▸ **Exercise details**: Output the data word for word. Begin at its first line and end at the line with "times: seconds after".

▸ **Supplied material**:
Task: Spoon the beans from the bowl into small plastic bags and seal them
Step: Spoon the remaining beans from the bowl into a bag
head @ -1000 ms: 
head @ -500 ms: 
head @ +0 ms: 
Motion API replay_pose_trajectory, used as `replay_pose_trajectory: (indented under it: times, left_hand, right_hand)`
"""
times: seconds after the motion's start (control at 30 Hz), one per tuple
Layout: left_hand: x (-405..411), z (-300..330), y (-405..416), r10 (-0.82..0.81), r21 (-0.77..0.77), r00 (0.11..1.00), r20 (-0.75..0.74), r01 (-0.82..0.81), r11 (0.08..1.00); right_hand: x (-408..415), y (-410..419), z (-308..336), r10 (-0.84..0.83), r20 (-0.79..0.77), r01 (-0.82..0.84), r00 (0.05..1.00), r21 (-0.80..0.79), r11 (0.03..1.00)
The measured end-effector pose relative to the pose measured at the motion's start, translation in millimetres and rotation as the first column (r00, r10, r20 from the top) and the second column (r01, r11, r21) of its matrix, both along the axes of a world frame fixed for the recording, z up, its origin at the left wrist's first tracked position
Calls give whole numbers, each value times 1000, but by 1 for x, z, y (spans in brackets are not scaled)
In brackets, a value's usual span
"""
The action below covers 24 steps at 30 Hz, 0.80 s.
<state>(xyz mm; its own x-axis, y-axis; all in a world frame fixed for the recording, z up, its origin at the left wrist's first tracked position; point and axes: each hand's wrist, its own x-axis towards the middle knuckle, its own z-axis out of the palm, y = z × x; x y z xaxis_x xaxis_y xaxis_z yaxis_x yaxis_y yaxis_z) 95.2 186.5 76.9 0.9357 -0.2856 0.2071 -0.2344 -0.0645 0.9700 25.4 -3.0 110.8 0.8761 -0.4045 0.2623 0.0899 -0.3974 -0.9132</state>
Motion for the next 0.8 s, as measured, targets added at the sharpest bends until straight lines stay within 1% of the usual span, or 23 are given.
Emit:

▸ **Result of this task**:
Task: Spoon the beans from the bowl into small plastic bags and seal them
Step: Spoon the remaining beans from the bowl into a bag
head @ -1000 ms: 
head @ -500 ms: 
head @ +0 ms: 
Motion API replay_pose_trajectory, used as `replay_pose_trajectory: (indented under it: times, left_hand, right_hand)`
"""
times: seconds after the motion's start (control at 30 Hz), one per tuple

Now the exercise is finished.